“Mystery’s” — a novel published March 20, 2019, by Ohio State University graduate Will Sly — is a coming-of-age tale about a woman who grapples with love and sexuality intermittent with social commentary. But don’t let the description, or cover, fool you; it’s actually a pretentious piece disguised as fine art with its best quality being its cover art.
Warning: Spoilers ahead.
I entered this book with an open mind; curious but hesitant about the subject matter because I knew if its characters weren’t accurately characterized, the book would fall flat. I read the first paragraph, and I was bombarded with word vomit.
“Out it came, the sky’s first roar before the great flood of their prophesy. First the words, then there was. She didn’t sigh or pour out the sweat of shock at its utterance. It was no meek confession. There was a warmth that overwhelmed her when those words finally grazed and cleaned that bar, bounced off the kind reflections of the mass of America’s antiheroes bearing witness to her relief.”
Who was the paragraph referring to? Where was she? A party? To ease confusion, the paragraph referred to the main character named Keira, whose name wouldn’t be mentioned until six pages in, and she worked in a bar named “Mystery’s.”
The first ten or so pages have the same writing style filled with gems like, “His man’s scent was
pick-pocketed by the tiny clovers of her perky nose to send her mind into a fantastic montage of their wayward history.”
Clearly, the author sat with a thesaurus open beside him when writing the first dozen pages. Thankfully, the writing eventually becomes legible, but the relief is
Keira Rhys, our main character, is in love with the bar owner, Micah. She’s obsessed with this man for no real reason and decides the best way to confess to him is to strip naked with lightning speed in their shared apartment, to which he simply responds, “I’m gay.”

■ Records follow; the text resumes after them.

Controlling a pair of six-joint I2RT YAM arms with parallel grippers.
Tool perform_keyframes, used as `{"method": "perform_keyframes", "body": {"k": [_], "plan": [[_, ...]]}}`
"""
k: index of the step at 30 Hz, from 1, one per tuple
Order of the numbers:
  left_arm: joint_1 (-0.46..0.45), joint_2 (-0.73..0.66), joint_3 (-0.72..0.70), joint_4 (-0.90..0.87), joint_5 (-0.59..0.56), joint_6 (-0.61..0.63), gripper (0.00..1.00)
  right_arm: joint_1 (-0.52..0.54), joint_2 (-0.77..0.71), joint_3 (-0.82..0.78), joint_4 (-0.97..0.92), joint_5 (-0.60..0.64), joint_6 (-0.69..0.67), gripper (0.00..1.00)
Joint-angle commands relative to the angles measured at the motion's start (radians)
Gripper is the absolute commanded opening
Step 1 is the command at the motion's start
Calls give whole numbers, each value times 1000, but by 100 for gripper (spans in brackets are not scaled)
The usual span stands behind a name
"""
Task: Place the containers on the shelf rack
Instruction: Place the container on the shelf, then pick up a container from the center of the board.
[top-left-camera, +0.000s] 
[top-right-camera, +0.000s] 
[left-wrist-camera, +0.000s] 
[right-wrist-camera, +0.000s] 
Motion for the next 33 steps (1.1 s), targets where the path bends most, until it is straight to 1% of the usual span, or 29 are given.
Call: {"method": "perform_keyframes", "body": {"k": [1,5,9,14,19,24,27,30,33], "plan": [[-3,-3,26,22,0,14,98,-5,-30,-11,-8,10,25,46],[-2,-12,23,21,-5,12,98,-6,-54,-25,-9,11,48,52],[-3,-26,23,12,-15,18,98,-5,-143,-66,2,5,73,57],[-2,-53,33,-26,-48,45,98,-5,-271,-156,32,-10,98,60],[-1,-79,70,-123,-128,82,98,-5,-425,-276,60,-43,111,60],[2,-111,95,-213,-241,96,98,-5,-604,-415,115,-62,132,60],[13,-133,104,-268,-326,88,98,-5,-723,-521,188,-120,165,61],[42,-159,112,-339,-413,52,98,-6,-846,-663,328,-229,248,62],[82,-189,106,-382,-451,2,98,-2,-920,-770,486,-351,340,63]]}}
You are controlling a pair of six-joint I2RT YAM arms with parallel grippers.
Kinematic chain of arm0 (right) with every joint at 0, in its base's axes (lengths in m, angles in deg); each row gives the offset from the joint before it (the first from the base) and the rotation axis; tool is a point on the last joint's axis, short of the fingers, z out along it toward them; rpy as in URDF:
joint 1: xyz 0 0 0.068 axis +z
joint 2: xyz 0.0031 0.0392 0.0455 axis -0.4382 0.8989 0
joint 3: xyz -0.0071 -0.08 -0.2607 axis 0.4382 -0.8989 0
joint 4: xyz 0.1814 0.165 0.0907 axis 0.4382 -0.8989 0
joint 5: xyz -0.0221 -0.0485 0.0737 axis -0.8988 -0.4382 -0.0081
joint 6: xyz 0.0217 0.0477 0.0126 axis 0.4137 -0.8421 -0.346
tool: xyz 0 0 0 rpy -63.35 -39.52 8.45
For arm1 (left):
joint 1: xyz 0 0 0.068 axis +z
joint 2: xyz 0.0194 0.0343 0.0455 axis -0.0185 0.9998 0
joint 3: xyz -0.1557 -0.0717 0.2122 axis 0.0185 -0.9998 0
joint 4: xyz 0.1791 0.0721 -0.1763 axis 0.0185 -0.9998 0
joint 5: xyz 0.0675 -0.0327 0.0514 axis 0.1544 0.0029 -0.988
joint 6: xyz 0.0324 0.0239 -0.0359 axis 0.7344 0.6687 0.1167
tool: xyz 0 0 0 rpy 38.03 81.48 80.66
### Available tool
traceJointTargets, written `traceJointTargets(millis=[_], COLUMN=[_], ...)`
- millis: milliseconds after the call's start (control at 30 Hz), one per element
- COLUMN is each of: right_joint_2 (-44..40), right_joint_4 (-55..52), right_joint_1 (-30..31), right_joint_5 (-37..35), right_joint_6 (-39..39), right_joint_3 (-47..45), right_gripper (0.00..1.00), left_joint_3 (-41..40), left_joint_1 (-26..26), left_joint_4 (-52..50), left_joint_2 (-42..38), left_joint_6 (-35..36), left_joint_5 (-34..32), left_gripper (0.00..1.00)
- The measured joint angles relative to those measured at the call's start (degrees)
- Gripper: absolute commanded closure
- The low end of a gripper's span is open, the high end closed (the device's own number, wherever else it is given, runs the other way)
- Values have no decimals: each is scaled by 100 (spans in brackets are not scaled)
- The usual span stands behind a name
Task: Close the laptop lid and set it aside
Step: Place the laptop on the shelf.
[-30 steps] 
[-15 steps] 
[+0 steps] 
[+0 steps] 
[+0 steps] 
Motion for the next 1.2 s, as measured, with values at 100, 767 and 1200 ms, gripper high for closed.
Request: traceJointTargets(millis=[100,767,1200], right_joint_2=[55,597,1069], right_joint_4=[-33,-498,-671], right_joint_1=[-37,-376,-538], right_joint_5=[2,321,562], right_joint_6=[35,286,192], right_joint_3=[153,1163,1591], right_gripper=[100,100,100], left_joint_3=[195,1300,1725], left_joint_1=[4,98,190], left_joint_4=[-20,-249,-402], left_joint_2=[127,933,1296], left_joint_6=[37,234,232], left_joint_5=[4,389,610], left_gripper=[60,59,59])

The book then travels back in time, recounting times with Keira’s past lovers. In the span of 120 pages, Sly manages to pigeonhole women into a stereotypical category defined purely by their sexuality and sex drive.
I recognize it’s supposed to be a commentary about our sex-driven society, but by making the main character all about sex and love without any tangible motivation — aside from hints at an artistic side, which just come off as pretentious — Sly perpetuates the stereotype. Society needs a strong female character who has ambitions and motivations beyond her sexuality and finding love, and Keira is not that.
This view on womanhood is made even more apparent with the side, transgender female character, Jezebel. Firstly, Jezebel was probably the worst name one could find for a transgender woman. The character says she names herself that because, in the Bible, Jezebel is strong. But one cannot remove the connotations of the name and shrug it off with a weak one-paragraph explanation. Secondly, when describing her experience coming out, Jezebel says she asked her girlfriend what it was like to have a man inside her and Jezebel talked about the time she felt closest to being a woman.
“[My boyfriend] came out to me, and we took turns sucking each other’s cocks … It was the first time I felt like a girl though. It was as close as I could get.”
Again, women are not defined by sex, and that includes transgender women.
One specific scene drove me up a wall. Keira is drunk with two other men, who comment on how sexy she is in a dress without her wearing a bra. They come up with a competition to draw Keira, and as Keira poses, Jezebel reaches behind her and undoes her top, revealing her bare breasts. Keira shrugs this off and poses on two stacks of books because, as Jezebel tells her, “They’re not perverts.”
In the last 50 pages, Sly tries to mimic closure with plot-twist after plot-twist, each more unrealistic than the last, and Keira’s character takes a turn so drastic it gives the reader whiplash.
First, Micah has sex with Jezebel behind the bar, which is completely unrealistic for his
generally-passive character. Then, Keira decides she will do whatever it takes to be with him, which includes pretending to be trans.
Thankfully, Jezebel calls Keira out on this, and if she didn’t I might have burned my computer in outrage. However, Micah is completely fine when he learns that Keira is pretending to be trans solely for him, which might have been interesting had Micah’s character been more deeply explored beyond his, like nearly every character’s, love of reading.
The novel throws in a mishmash of social issues — gentrification and the political climate — without an ounce of consistency. It attempts to captivate a changing world where art is dead, but without a clear arc. These side conversations fall as flat as the characters.
But by far the most tragic element of the book is that it is sprinkled with good, well-written moments where Sly is clearly trying to delve into foreign territory. The best scene is the mural Keira paints in her new apartment in the last segment of the book. It’s well-described and really gives a glimpse into her character never seen in the previous 140 pages of the book. She’s artful and cares about her art and I wish that were her primary motivation. However, the mural is just mentioned at the end and never referenced once previously.
The book tries to tackle the complex subject matter of sexuality, love and lust, and it crashes and burns. I wish the author had consulted the demographics he describes in the book before publishing it because they might have pointed him in the right direction for such complex territory. Instead, the book does more harm than good and wasted the ten days it took for me to read it.
But if you want to feel this confliction for yourself, it’s available for $12 as a paperback from Amazon or $3 as an ebook for Amazon Kindle.